Levi is on the faculty of the Sloan School of Management at MIT. He is well trained in mathematical modeling for operations, with a focus on risk mitigation. He has done considerable research on healthcare issues, though it is just one of his many interests, as evidenced by his extensive and diverse list of publications. He is member of the Mass General Research Institute.
So why is there such an uproar about these two individuals (as well as the other six members who will constitute the new advisory committee) joining the nation’s primary advisory group for immunization policy in the U.S.? The reason is that these new members are not part of the mainstream immunization community. Their views, based on their writings and public statements, are not aligned with what has been recommended by previous members of the Advisory Committee for Immunization Practices.Â
This means that the recommendations of the new committee risks being different from those of previous committees.
One place that this could be felt is with the Childhood and Adolescent Immunization Schedule, which is one of the committee’s primary responsibilities. Yet before assuming that wholesale changes in this schedule are imminent, several decades of experience with these vaccines have produced a large body of data on their safety and effectiveness. Although the new members may have ideologies that are not considered mainstream, they are also sufficiently skilled to understand data and curious enough to ask questions before making sweeping changes that could affect population health and influence health insurance coverage policies.
If Kennedy had added some of these new people to the advisory committee rather than simply firing the entire committee, he would have found far less resistance from the many medical associations and societies asking for reinstatement of the fired members. Instead, he opted to take a more radical approach, which has placed him and the new advisory committee members under needless attack.
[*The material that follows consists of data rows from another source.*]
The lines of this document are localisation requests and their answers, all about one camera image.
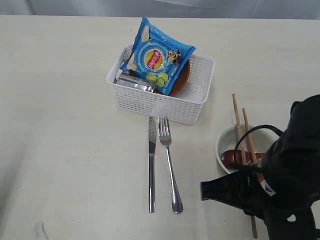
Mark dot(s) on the wooden chopstick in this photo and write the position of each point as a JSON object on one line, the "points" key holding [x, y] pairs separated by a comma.
{"points": [[239, 129], [254, 162]]}

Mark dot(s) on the brown wooden spoon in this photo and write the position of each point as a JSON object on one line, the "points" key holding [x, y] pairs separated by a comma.
{"points": [[230, 157]]}

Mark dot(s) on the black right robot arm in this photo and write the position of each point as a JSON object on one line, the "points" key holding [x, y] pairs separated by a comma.
{"points": [[297, 150]]}

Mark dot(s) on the brown wooden plate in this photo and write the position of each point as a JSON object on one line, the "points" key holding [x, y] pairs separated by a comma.
{"points": [[182, 79]]}

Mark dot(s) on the white perforated plastic basket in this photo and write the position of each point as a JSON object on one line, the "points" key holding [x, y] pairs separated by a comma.
{"points": [[184, 108]]}

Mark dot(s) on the silver metal fork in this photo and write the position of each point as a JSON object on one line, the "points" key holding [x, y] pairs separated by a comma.
{"points": [[165, 139]]}

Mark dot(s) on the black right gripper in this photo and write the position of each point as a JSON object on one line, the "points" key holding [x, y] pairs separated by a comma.
{"points": [[287, 214]]}

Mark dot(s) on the silver table knife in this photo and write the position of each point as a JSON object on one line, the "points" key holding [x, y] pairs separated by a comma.
{"points": [[152, 139]]}

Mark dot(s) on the white ceramic bowl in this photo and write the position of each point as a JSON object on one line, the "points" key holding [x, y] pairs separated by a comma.
{"points": [[263, 136]]}

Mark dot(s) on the blue chips bag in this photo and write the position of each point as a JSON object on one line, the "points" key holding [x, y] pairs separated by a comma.
{"points": [[156, 57]]}
The recent JAMA article, coauthored by the fired members, masterfully articulates the long history of vaccines and their benefits. It also criticizes the process by which they were fired, and the risks with the new committee.
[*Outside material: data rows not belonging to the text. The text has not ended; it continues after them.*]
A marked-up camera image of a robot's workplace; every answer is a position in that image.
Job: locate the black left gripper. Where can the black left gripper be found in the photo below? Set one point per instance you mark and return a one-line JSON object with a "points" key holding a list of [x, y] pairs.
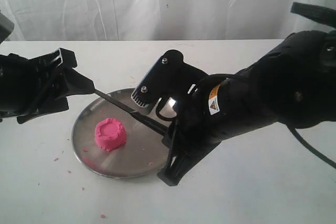
{"points": [[31, 88]]}

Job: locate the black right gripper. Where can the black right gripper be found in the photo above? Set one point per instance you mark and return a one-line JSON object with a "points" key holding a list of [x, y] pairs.
{"points": [[189, 132]]}

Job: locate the black knife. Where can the black knife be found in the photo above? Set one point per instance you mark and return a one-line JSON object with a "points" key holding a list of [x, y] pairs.
{"points": [[145, 120]]}

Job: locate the pink play dough lump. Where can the pink play dough lump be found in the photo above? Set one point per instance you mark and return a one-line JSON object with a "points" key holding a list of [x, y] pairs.
{"points": [[110, 134]]}

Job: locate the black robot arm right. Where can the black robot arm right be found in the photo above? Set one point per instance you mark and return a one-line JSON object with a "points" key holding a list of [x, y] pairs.
{"points": [[293, 84]]}

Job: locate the round steel plate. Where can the round steel plate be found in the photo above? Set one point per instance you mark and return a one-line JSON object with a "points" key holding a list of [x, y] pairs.
{"points": [[142, 154]]}

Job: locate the white backdrop curtain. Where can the white backdrop curtain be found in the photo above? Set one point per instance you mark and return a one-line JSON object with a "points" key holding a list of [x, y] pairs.
{"points": [[155, 19]]}

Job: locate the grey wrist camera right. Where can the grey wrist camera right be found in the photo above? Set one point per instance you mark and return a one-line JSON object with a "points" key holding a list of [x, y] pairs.
{"points": [[170, 76]]}
Given the size of the committee, it would behoove Kennedy to reinstate some of the fired members, providing a healthy atmosphere for discussion and debate. Indeed, having a committee that is ideologically biased in any direction is certain to yield suboptimal policies, with the the meeting that starts today being the committee’s first test.
If Kennedy is so confident in his beliefs, then he should welcome having people on the committee who provide some resistance. Such a balanced environment would give all stakeholders a voice, with the necessary data used to support or deflect new or existing policies. That would temper the politics of any new recommendations and provide a pathway for immunization policy that would best serve the nation’s public health interests.
Sheldon H. Jacobson, Ph.D., is a professor in the Grainger College of Engineering and the Carle Illinois College of medicine at the University of Illinois Urbana-Champaign.